The conquest of space seems to have always been at the heart of the motivations of great nations, such as the United States, Russia, China, and others. These countries are fortunate to have structures that work daily to manufacture aerospace products and equipment, facilitating this conquest. The aerospace company Airbus is, moreover, a European multinational considered to be one of the world's leading manufacturers of airliners. The aerospace products it markets would help meet both military and civil needs. It then signs a new contract with the intergovernmental space agency ESA for the design of a total of 6 modules.

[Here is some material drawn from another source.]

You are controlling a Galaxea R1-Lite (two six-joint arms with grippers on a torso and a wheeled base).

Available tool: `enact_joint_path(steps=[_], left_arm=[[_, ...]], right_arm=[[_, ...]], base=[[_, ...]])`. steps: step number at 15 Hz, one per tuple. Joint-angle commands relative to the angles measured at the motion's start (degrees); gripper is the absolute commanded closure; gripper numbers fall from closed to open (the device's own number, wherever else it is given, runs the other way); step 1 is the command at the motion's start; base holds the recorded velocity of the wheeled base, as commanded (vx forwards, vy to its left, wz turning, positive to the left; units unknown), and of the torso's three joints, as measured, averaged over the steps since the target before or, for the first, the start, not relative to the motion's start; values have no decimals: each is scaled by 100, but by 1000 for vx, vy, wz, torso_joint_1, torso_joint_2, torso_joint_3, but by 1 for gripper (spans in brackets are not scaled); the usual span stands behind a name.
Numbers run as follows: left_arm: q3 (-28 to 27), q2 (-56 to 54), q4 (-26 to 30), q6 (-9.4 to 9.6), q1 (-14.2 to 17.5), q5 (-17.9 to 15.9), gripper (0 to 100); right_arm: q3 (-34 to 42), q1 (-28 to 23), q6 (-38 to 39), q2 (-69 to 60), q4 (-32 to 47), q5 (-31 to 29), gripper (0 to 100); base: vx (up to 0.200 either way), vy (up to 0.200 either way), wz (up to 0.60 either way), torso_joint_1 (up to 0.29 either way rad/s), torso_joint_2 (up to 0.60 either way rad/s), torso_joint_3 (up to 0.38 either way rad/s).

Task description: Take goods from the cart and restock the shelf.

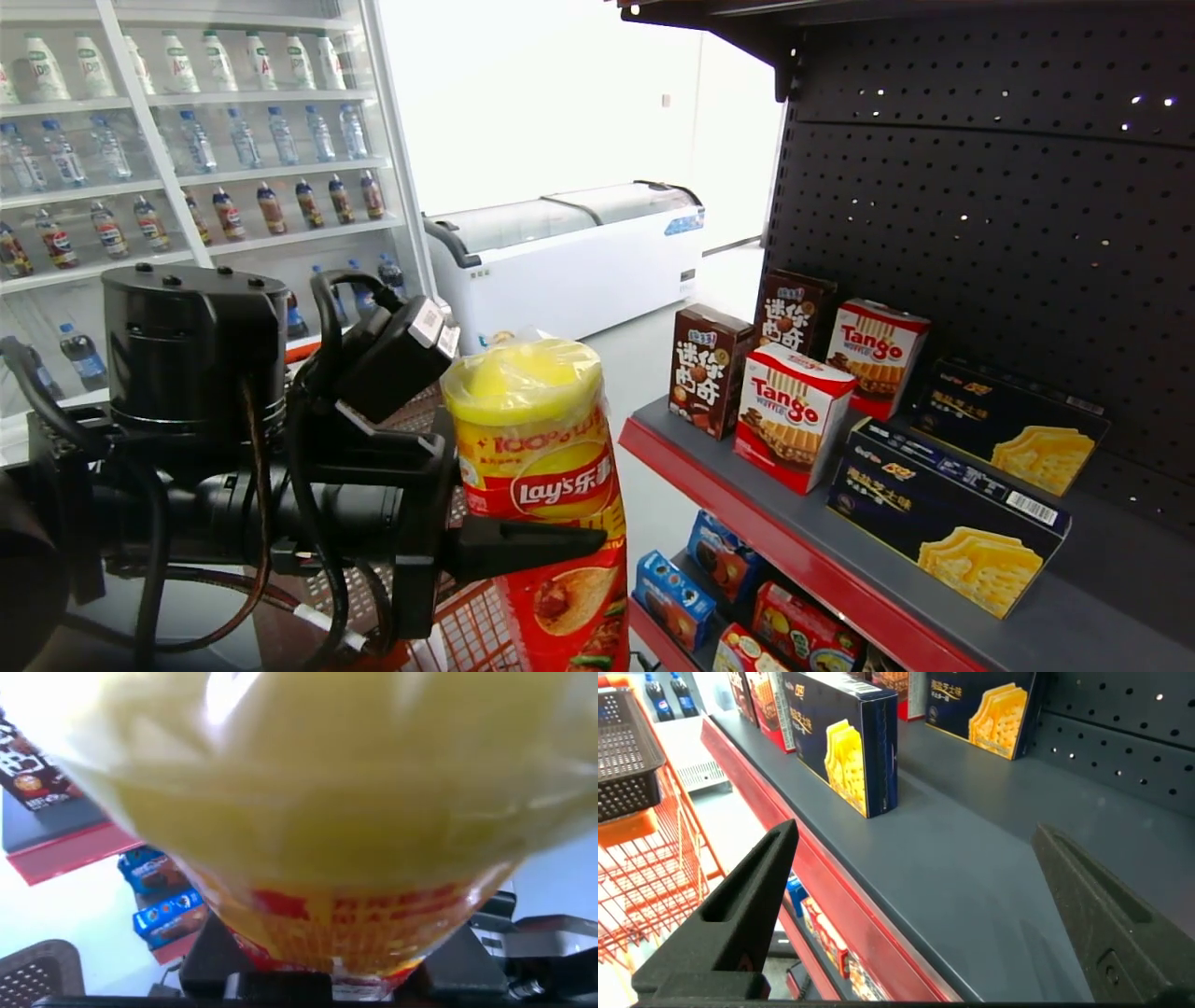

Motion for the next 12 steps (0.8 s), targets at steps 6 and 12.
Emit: enact_joint_path(steps=[6,12], left_arm=[[65,-57,-23,-1,-18,0,100],[65,-162,-14,-10,-167,0,100]], right_arm=[[0,2,-2,7,-4,4,0],[0,2,-2,7,-4,4,0]], base=[[0,0,-600,2,2,3],[0,0,-600,5,2,4]])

Artemis is an American program of NASA that aims to take a crew of astronauts to the moon. The spacecraft designed to carry the passengers of this crew beyond Earth orbit is called Orion. It is planned that this spacecraft will host three new European ESM service modules following the signing of a contract with Airbus, a European multinational.

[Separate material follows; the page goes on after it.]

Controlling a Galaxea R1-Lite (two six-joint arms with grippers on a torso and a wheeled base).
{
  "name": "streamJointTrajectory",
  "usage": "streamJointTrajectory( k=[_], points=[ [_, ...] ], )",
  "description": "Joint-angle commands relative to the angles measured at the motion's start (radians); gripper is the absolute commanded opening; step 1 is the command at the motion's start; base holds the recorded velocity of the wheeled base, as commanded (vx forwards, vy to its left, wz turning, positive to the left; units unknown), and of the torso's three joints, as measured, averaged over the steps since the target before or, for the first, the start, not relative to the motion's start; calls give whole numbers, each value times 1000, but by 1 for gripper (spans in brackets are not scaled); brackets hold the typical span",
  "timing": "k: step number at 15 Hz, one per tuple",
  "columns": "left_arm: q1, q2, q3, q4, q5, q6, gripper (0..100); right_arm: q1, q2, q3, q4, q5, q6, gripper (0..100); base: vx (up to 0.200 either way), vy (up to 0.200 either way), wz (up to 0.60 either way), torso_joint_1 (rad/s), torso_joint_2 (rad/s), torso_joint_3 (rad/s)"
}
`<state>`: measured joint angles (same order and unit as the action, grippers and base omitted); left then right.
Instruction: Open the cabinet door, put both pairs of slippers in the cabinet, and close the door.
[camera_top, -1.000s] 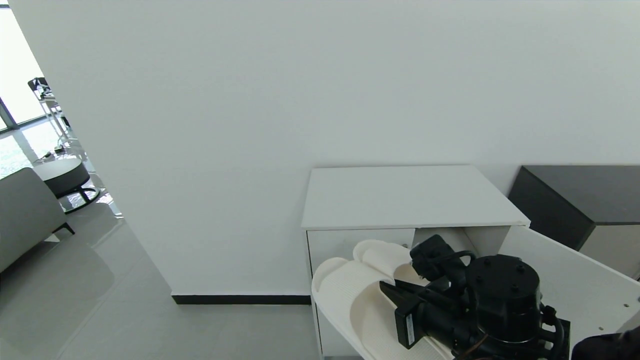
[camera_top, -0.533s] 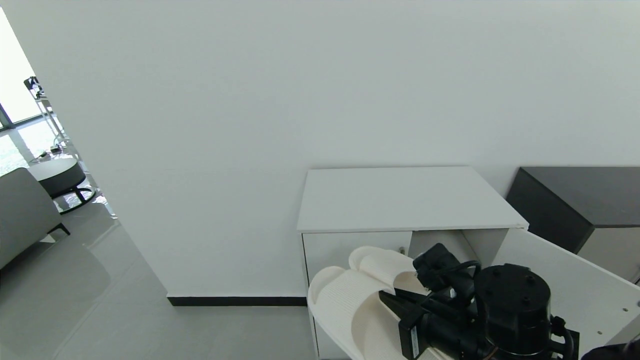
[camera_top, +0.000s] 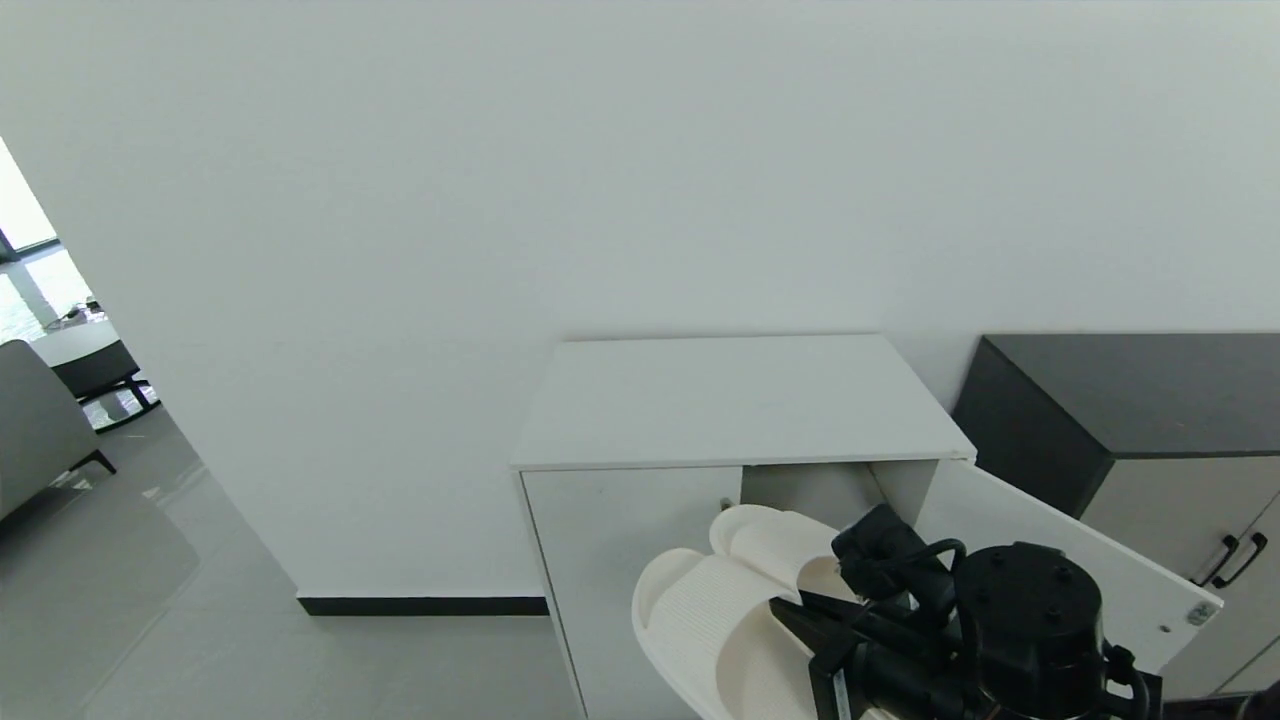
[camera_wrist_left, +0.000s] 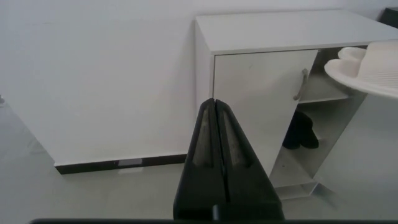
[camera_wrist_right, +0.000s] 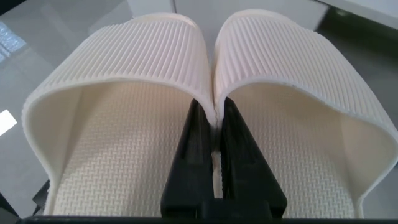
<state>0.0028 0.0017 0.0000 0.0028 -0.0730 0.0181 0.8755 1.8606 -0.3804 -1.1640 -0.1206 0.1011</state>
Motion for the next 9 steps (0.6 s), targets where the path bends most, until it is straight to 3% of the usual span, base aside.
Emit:
streamJointTrajectory(
  k=[1,9],
  points=[
    [0,0,0,0,1,0,0,2,8,6,-6,9,0,0,0,-200,0,2,-2,2],
    [0,0,0,0,-1,-1,0,0,11,37,-49,18,0,0,0,-200,0,1,1,2]
  ],
)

A continuity of the Artemis programme can then be envisaged through the design of these additional modules to those already under way, as indicated by the European Space Agency. The new space vehicle would be more likely to take astronauts to the moon thanks to a better propulsion system once the new modules are available.

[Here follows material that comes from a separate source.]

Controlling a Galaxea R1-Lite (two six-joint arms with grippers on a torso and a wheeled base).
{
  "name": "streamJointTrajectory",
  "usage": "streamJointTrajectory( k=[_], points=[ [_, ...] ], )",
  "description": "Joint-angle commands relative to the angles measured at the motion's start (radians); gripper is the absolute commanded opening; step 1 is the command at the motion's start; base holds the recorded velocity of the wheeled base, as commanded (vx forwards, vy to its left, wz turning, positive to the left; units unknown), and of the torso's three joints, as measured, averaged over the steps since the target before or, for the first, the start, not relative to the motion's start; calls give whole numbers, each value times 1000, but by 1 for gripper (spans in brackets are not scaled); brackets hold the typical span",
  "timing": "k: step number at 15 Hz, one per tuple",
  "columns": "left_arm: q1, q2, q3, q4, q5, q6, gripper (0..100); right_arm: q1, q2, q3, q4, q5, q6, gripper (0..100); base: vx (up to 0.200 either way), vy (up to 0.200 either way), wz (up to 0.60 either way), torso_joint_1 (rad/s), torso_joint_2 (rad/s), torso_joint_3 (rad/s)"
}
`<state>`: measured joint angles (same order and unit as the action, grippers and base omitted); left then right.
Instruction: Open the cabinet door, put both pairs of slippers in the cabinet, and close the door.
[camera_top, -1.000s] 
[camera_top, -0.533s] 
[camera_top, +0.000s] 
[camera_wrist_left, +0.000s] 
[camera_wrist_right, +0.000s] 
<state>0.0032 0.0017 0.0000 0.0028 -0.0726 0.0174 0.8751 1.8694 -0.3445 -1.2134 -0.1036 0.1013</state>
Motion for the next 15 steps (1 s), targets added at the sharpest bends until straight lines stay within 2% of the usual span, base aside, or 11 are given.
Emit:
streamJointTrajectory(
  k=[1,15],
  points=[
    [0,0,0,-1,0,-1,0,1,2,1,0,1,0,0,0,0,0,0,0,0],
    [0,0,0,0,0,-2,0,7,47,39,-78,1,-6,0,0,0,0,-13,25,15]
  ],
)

According to the giant company Aribus, they will also condition the astronauts' quality of life as best as possible by providing the crew with elements such as water and oxygen during the mission period. The goal is to create a lasting presence around the moon and better exploration of the solar system, so that humanity can truly conquer space.
Airbus's place in space exploration is unprecedented. Indeed, the construction of these 6 modules allows to reveal the best brains of the space conquest sector working at the heart of the Airbus company and thus to strengthen partnerships with Europe.
As for the service module proposed by the giant European company, it is cylindrical in shape with a diameter and height measuring approximately 4 metres. Large solar panels, measuring 19 metres when deployed, are also integrated into it and would help produce the amount of energy needed to power two homes. The service module could also hold 8.6 tonnes of fuel to power the main engine, as well as 32 small thrusters.
Finally, a first test flight without an Orion crew, with one of the European service modules, would be filling up at the U.S. Kennedy Space Center. It is called Artemis I and its take-off would be in sight, for this year at the latest. The first astronauts will circumnavigate the moon as agreed for the second mission, Artemis II, and then return to Earth after a few years.